Sur mon serveur NFS, j'ai l'exportation suivante définie:
#NFS exports Database
/shared -alldirs -network=192.168.1 -mask=255.255.255.0
Sur mon client NFS:
192.168.1.7:/shared /shared nfs rw 0 0
Évidemment, en tant que root sur le serveur, je peux faire ce que je veux. Cependant, sur le client, mon utilisateur habituel 'gabe' peut apporter des modifications à la monture NFS (en supposant que j'ai des autorisations), mais la racine ne peut pas.
Comme mon utilisateur ordinaire:
gabe@client$ cd /shared
gabe@client$ ls -l
total 8
drwxrwxrwx 4 gabe wheel 512 Mar 20 19:20 tmp
gabe@client$ cd tmp
gabe@client$ touch test.txt
gabe@client$ rm test.txt
Comme root:
# cd /shared/tmp
# touch test.txt
touch: test.txt: Permission denied
Encore une fois, tout cela est sur le côté NFS client des choses, et je soupçonne peut-être que cela a quelque chose à voir avec l'option -Maproot. C'est la première fois que je crée NFS et je viens de remarquer cette particularité. Je vais faire de la lecture maintenant, pour voir si je peux comprendre cela, mais si quelqu'un a une idée, je l'apprécierais.
NFS a été conçu avec l'idée que l'utilisateur et les identifiants de groupe seraient les mêmes sur toutes les machines du réseau. Pour les utilisateurs ordinaires, cela fonctionne bien. Mais l'UID de la racine est toujours 0, et juste parce que vous avez une racine sur une boîte, cela ne signifie pas que vous devez avoir un accès root à chaque machine du réseau.
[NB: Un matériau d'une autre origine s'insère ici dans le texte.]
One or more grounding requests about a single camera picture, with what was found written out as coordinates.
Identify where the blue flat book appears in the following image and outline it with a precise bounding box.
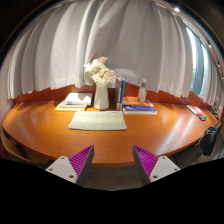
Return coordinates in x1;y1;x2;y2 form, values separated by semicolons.
122;105;158;116

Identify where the blue upright book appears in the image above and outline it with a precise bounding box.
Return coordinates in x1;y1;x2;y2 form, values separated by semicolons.
119;79;127;107

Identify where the window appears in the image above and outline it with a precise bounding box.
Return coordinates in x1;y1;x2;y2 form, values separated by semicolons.
185;26;212;98

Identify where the pale green towel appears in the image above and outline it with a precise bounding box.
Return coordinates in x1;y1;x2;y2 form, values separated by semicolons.
68;110;128;131

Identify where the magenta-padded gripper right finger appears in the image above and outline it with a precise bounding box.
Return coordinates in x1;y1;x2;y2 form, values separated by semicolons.
132;144;181;186

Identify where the yellow flat book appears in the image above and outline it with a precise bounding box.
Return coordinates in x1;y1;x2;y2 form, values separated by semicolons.
54;103;88;112

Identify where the white thick book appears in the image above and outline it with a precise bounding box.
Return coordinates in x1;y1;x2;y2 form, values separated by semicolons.
64;92;93;106

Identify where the clear plastic bottle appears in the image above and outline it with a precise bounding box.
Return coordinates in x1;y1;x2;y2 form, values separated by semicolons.
138;78;148;103

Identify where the white ceramic vase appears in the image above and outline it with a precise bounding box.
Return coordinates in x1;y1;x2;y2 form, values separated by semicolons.
93;83;111;111

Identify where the wooden chair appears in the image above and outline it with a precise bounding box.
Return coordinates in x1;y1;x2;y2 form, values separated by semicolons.
0;126;51;168

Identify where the red and white packet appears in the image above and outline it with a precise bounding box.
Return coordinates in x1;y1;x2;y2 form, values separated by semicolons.
185;104;204;116

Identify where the grey flat book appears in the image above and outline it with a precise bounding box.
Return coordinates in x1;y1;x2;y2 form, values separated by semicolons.
58;100;88;109

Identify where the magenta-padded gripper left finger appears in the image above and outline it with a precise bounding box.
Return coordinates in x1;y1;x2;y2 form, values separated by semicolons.
45;144;95;188

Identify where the black chair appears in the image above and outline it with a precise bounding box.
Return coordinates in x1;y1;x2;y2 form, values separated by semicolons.
199;119;224;158

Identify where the white curtain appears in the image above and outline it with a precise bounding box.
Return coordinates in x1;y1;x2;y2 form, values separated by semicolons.
6;0;222;103

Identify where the white flower bouquet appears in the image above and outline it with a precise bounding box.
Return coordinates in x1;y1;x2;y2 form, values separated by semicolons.
83;56;117;88

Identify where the grey upright book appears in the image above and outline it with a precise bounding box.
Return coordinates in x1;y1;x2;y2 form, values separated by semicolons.
114;76;124;111
Par conséquent, NFS traite la racine spécialement. Par défaut, la racine est mappée sur l'utilisateur nobody
, qui n'a normalement aucun accès en écriture. Le -maproot
Option vous permet de modifier la manière dont la racine est traitée. BSD -maproot=root
correspond à la Linux no_root_squash
option.
C'est un comportement commun avec les implémentations NFS traditionnelles. Les mappages utilisateur NFS sont effectués quel que soit le contexte, de sorte que tous les accès par la racine du client doivent être mappés sur un utilisateur particulier (généralement nobody
par défaut). D'où ce comportement étrange, où la racine du client ne peut pas accéder directement à vos fichiers, mais peut su gabe
Pour y accéder.
(Les versions "récentes" de NFS, c'est-à-dire NFSV4 et peut-être NFSV3, permettent le comportement de SANER s'ils sont pris en charge des deux côtés, mais je ne connais pas les détails.)